Vous distinguerez aussi trois tendances majoritaires :
1 - Dans la première phase, la décomposition résulte d’un arrêt des fonctions vitales bien entendu, mais aussi et surtout de la prolifération des souches bactériennes abritées par le cadavre qui activent la modification des sucres et graisses en s’en nourrissant. Ce premier stade correspond grosso modo à la durée des funérailles, et se prolonge durant les trois premières semaines suivantes. La transformation biologique des lipides et glucides nécessite aussi l’intervention de l’oxygène, car il s’agit tout bonnement d’une oxydoréduction.
Pendant cette 1re phase, le corps est particulièrement exposé à l’oxygène pendant toute la durée des funérailles. Ensuite, la tombe modifie le contact du cadavre avec l’oxygène en le réduisant. Selon l’ampleur de cette réduction de contact, la transformation des lipides notamment peut demander plus ou moins de temps, voire peut se bloquer et stabiliser en l’état le cadavre.

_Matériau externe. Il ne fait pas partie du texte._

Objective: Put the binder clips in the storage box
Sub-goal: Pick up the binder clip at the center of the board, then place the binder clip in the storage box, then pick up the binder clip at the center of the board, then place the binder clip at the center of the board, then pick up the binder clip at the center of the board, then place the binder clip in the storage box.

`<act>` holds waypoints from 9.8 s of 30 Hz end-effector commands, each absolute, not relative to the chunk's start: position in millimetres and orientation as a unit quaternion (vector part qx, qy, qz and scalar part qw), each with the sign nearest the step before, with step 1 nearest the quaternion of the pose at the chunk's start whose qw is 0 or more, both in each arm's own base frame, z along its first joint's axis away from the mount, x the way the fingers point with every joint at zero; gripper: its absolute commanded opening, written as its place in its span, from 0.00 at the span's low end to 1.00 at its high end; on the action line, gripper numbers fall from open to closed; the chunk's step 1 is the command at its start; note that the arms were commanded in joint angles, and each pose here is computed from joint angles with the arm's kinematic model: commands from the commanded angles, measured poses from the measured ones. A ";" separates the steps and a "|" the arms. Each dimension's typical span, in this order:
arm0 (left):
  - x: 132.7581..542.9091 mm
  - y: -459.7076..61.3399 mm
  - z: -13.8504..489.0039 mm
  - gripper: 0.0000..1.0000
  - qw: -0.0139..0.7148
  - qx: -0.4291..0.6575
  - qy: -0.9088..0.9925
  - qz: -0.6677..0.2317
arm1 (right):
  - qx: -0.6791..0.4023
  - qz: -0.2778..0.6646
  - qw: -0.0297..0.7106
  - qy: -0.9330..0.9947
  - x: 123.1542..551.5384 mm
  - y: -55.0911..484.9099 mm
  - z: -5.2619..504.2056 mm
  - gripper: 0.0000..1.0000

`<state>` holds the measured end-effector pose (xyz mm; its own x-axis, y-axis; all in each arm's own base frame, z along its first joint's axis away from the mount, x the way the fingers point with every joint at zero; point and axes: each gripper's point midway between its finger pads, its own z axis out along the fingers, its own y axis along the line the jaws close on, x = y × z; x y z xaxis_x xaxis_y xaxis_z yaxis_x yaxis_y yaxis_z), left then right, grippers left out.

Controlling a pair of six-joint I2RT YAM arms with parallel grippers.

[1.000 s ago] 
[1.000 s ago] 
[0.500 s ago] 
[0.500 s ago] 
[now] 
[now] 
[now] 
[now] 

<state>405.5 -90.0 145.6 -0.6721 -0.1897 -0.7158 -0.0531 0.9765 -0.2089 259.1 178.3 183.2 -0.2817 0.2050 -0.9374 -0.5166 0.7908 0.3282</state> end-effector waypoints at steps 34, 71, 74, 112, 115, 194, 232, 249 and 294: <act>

Une graisse qui se transforme en liquide et gaz laisse ensuite la place à la transformation des chairs, une graisse qui se stabilise en se saponifiant enveloppe le cadavre ou une partie de celui-ci, et stoppe alors complètement la décomposition. Ce phénomène est appelé "gras de cadavre".
2 - La deuxième phase se déroule plus tardivement. Très rapidement, le taux d’acidité du cadavre passe d’un taux de pH de 7, idéal pour la matière vivante, à un taux de 5, qui rend ensuite inévitable un rééquilibrage avec son environnement naturel (le sol est généralement à taux 10 de pH, selon sa nature argilo-calcaire ou silicieuse). Ce rééquilibrage s’opère avec des échanges entre le cadavre et le sol, entraînant alors un brassage de particules (le sol absorbe des particules corporelles, et de même, en sens inverse, le cadavre absorbe des éléments minéraux du sol).
Cette dynamique de nature chimique dilue les chairs du cadavre (réduction protidique). Elle est également complétée par une dynamique mécanique : l’action entraînante de l’eau quand celle-ci est courante, ou freinante quand l’eau stagne autour du cadavre (les particules de chair décomposées restent en périphérie immédiate du corps, action noircissante que l’on distingue bien dans une exhumation réalisée en sol argilo-calcaire).
3 - La troisième phase correspond à la minéralisation des parties dures avec au préalable rupture des ligaments et dislocation de la structure squelettique. Cette troisième phase n’intervient que si les deux premières n’ont pas été freinées dans leur développement.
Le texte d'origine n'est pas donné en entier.